Latinos make up 62 percent of the uninsured, she says, either because they cannot afford to pay for health insurance, or because they are afraid that signing up for coverage will expose family members who are not lawfully present in the U.S. Many undocumented parents are afraid they will be discovered and deported if they enroll their children, who are legal immigrants or citizens, into government coverage, like Medi-Cal.

“That’s the primary reason why people are not getting the preventive care that they need,” she says –- like whooping cough vaccinations. “And then that impacts everyone.”

Public health officials attribute the ongoing epidemic to several factors.

Whooping cough is cyclical in nature and tends to peak every three to five years. The last outbreak of the disease in California was in 2010.

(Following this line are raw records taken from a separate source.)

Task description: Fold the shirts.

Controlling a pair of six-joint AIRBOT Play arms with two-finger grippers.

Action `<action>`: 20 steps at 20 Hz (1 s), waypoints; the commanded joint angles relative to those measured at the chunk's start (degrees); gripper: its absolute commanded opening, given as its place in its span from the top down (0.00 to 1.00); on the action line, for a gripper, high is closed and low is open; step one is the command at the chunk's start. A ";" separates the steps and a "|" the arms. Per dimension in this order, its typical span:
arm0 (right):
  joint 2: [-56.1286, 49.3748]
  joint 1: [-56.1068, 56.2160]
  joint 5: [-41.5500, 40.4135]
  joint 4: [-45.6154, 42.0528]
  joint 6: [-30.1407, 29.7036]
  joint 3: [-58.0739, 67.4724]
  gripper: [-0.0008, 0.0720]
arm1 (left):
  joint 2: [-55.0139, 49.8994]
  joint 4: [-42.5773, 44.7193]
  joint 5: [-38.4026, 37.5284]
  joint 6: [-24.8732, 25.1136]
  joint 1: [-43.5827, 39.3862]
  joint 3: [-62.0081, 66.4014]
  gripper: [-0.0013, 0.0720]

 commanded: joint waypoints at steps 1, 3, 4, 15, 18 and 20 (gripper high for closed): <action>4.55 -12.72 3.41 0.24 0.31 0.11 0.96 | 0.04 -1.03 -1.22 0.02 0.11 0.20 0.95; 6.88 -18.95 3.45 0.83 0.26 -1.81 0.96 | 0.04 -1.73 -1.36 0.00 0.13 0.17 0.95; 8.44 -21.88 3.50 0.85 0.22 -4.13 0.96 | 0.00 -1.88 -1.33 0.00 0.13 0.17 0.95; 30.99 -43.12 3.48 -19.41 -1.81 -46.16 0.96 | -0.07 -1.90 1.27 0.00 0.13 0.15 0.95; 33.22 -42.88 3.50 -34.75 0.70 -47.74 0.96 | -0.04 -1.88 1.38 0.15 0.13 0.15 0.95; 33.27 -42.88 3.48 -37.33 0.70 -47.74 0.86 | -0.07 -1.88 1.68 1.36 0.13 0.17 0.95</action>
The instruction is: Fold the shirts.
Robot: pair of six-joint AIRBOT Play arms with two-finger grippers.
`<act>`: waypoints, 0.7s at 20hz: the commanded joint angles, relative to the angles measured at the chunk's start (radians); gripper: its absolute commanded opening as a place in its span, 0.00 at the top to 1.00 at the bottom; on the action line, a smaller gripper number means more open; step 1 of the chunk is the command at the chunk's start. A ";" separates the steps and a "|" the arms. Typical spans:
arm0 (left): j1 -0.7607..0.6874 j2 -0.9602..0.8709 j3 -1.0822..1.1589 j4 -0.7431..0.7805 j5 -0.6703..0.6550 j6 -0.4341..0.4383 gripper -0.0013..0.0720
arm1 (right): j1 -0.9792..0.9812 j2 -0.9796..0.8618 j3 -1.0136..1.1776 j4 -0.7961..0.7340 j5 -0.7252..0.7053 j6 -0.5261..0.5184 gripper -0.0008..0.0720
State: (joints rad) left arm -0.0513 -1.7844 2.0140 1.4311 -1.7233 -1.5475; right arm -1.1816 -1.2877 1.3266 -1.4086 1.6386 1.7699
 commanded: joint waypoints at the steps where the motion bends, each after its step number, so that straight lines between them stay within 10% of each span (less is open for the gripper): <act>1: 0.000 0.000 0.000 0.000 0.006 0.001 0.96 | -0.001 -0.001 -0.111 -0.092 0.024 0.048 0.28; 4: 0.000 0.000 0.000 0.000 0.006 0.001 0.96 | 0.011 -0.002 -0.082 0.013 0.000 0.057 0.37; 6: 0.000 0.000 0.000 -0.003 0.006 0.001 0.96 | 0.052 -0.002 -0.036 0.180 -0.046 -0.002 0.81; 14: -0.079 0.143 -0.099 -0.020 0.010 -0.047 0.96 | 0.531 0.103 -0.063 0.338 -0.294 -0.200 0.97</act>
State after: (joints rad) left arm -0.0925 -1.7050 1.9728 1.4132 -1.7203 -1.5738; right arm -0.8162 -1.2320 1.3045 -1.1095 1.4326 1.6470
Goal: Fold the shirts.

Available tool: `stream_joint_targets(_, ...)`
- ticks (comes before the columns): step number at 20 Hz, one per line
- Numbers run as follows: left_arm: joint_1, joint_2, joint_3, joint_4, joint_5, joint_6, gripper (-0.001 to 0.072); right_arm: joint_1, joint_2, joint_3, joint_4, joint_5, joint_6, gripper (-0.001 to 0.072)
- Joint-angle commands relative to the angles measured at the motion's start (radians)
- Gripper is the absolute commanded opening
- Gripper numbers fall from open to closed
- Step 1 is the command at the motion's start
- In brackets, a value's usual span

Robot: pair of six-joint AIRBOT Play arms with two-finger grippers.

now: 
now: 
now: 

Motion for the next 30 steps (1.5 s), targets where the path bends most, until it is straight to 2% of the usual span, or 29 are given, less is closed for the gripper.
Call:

But doctors are discovering that immunity from the current vaccine may be wearing off on a similar timeline. Medical recommendations suggest booster shots after eight years, but doctors are seeing kids who received a booster three years ago getting sick. Public health officials are currently considering an update to the recommendations to account for the dip in immunity after three years.

Compounding the problem of the vaccine is the fact that many kids in some areas are not getting vaccinated at all. The highest rates of whooping cough are found in the Bay Area counties of Sonoma, Napa, and Marin, which also have some of the highest rates of parents who opt-out of vaccinating their children.

Doctors believe these kids are the root of the current and recent epidemics.

“We had a lot of unvaccinated children that acted as the kindling to start an outbreak,” said Dr. Paul Katz, a pediatrician at Kaiser Permanente in San Rafael. “Those children were able to infect all the other children who were vaccinated but were too early for a booster –- they became the rest of the wood to start the fire.”

All of these factors combine to put babies at risk, especially babies who are not old enough to be vaccinated.

And if Latino children and adults do not have health coverage, they are less likely to be visiting the doctor regularly and getting their booster shots, says Rodriguez.

California's public health department has done some outreach to encourage pregnant women to get vaccinated in the third trimester, in order to pass immunity on to the fetus. But little outreach has been done in Spanish, and most materials are distributed directly to doctors’ offices –- materials Latinos won't see if they don't have insurance and aren't going to the doctor.

Advocate Sarah de Guia says more work needs to be done so pregnant women –- and adults -– in Latino communities know they need to renew their vaccinations.

“It’s important for public officials to provide culturally and linguistically appropriate outreach to make sure people are getting the message in their language, and in a way they will understand,” she says.